‘Just a Handful’ of Animal Extremists?

Over at Discovery.com, HSUS CEO Wayne Pacelle agreed to answer a number of questions about his views of the “humane” movement. Given that Pacelle no longer espouses his previous radical views (openly, at least), we didn’t expect to see anything other than platitudes and vagaries. But we were unpleasantly surprised.

Stating his opinion of the difference between an activist and an extremist, Pacelle said the following:

There are just a handful of cases, truly a handful, in the history of the animal welfare movement where people have been very menacing or threatening or actually committed violence.

Um, really?

Let’s see what former Deputy Assistant Director of the FBI John E. Lewis had to say on the matter of animal rights extremism in 2004:

[S]pecial interest extremism, as characterized by the Animal Liberation Front (ALF), the Earth Liberation Front (ELF), and related extremists, has emerged as a serious domestic terrorist threat. … The FBI estimates that the ALF/ELF and related groups have committed more than 1,100 criminal acts in the United States since 1976, resulting in damages conservatively estimated at approximately $110 million.

Yeah.
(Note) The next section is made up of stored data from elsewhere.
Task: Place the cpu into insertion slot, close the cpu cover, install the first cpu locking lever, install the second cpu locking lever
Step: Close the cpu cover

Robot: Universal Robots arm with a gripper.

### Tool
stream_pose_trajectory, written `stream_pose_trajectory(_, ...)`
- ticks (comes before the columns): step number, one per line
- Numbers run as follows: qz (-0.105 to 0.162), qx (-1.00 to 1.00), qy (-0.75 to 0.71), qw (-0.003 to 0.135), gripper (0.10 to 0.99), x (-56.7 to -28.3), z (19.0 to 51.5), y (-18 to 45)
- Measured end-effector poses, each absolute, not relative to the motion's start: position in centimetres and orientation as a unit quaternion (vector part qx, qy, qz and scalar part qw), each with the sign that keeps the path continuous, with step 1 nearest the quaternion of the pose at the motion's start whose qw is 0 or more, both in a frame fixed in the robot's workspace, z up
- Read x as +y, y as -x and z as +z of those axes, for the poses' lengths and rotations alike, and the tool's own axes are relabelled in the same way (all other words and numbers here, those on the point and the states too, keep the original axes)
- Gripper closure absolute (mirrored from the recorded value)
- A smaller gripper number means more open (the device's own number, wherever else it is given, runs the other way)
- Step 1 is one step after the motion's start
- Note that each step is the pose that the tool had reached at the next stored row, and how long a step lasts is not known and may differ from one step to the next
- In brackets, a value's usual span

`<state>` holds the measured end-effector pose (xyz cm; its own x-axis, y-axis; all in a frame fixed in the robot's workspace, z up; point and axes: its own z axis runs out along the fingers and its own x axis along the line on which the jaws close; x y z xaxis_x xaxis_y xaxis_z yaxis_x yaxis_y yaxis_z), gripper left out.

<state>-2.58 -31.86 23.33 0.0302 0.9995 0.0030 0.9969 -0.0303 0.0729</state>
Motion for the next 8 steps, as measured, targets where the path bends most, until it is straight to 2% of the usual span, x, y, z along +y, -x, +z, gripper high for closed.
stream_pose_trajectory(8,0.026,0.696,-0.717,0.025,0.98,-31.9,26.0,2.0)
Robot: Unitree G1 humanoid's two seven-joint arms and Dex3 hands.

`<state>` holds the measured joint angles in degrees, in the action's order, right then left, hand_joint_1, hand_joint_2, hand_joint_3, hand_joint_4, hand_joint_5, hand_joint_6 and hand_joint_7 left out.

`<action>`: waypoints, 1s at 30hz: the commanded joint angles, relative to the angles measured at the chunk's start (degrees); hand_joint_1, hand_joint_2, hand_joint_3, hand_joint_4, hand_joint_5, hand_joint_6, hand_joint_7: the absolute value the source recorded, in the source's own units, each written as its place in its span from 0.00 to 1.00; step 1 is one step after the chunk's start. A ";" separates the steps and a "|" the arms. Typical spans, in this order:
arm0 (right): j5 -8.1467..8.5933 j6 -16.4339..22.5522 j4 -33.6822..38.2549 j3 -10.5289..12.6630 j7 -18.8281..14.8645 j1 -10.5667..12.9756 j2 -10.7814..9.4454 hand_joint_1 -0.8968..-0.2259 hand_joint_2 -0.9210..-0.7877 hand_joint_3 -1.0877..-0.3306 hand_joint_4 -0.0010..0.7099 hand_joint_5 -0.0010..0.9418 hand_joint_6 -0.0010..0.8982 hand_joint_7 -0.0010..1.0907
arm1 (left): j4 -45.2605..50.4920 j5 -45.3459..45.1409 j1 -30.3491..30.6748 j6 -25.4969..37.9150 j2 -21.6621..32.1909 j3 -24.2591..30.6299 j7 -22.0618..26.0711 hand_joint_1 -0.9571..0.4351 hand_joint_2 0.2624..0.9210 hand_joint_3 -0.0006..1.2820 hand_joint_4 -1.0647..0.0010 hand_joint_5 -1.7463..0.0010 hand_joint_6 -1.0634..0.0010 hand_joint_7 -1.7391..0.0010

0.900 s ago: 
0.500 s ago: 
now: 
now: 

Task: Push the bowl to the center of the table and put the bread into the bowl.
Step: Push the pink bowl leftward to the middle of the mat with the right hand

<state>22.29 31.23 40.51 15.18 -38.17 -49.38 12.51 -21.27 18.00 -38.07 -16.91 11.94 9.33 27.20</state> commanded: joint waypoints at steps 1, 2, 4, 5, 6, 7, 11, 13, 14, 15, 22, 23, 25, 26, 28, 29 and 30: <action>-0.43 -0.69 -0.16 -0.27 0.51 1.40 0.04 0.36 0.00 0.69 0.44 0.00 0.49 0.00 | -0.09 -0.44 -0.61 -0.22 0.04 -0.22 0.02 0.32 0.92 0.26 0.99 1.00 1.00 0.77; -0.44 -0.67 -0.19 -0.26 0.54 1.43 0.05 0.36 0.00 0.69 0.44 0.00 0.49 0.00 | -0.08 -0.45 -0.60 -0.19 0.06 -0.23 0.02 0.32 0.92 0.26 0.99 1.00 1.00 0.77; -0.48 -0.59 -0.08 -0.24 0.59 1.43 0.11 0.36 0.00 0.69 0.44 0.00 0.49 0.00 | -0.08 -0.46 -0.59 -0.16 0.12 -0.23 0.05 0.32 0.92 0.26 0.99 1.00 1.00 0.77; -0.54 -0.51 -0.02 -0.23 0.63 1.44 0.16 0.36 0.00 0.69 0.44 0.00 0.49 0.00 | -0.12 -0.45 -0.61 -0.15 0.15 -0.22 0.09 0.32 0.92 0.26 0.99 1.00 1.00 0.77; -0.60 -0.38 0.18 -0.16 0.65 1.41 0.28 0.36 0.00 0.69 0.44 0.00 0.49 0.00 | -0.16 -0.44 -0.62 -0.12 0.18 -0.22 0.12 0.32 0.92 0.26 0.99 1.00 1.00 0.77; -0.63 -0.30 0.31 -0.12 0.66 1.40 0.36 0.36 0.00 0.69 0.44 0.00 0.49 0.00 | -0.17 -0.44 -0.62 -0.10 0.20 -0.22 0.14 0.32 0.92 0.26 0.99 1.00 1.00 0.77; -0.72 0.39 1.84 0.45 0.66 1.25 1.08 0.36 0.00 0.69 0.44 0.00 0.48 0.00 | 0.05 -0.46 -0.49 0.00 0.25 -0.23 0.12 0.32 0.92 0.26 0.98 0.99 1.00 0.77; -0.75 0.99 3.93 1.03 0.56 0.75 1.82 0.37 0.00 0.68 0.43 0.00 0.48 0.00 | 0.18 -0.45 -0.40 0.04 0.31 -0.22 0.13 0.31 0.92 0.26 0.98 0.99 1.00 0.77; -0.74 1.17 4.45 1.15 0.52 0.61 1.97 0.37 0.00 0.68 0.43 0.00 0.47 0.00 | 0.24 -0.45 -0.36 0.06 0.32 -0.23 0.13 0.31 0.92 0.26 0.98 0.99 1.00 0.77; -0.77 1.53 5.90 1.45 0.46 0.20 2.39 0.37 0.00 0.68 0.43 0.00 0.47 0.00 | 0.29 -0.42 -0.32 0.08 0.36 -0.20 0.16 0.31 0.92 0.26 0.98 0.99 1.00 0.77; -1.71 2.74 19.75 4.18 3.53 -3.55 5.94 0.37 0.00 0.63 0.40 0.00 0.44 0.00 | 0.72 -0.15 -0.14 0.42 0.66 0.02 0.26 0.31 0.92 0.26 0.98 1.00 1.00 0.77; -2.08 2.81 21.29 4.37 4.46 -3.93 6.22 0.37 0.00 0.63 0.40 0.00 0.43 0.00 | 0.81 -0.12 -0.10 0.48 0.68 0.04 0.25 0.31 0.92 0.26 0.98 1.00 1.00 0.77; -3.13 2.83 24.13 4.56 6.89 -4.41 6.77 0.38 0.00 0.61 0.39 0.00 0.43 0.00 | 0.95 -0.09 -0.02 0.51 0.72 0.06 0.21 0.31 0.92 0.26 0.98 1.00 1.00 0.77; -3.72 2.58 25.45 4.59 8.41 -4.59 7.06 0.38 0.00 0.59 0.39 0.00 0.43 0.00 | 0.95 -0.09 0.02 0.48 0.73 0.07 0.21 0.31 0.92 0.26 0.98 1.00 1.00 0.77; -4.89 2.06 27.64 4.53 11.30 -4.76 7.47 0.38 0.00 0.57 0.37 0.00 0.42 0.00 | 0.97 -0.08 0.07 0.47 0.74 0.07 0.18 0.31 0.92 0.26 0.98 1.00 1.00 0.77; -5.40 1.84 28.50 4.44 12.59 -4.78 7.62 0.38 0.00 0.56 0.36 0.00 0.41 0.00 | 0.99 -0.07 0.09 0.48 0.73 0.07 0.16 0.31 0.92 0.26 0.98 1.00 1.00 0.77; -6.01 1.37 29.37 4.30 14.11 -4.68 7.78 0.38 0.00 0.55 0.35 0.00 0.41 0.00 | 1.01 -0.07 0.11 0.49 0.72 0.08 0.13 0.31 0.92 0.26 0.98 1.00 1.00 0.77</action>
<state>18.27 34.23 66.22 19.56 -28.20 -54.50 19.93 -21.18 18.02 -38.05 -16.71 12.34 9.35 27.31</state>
Not exactly “just a handful.”

Now, Pacelle referenced violence in the animal welfare movement. We’d argue that this encompasses groups like the ALF, which undoubtedly view themselves as bettering animal welfare by “liberating” animals. Maybe Pacelle has a stricter definition of just, say, pet shelters, in which case he’d probably be correct. But in the context of the question, we interpret the answer in an expansive way.

For the record, HSUS has a statement against violence. But we certainly hope that its CEO isn’t glossing over the existence of fringe, terroristic elements in the larger animal liberation movement.

In fact, animal activists just the other week set fire to a fur store in Idaho, causing $100,000 in damage. Why isn’t HSUS speaking out more against this kind of violence? Given how many press releases that HSUS puts out (often several a day), can’t it afford to put out one against this violent act in the name of animals? If HSUS will offer a reward for the killing a single deer, as it did this summer, why won’t it offer one in this case of arson?

We’re sure Pacelle would agree with us that it’s good to be “humane” to humans, too. And it shouldn’t be a burden for HSUS to take more initiative in speaking out against violence—even “just a handful” of times.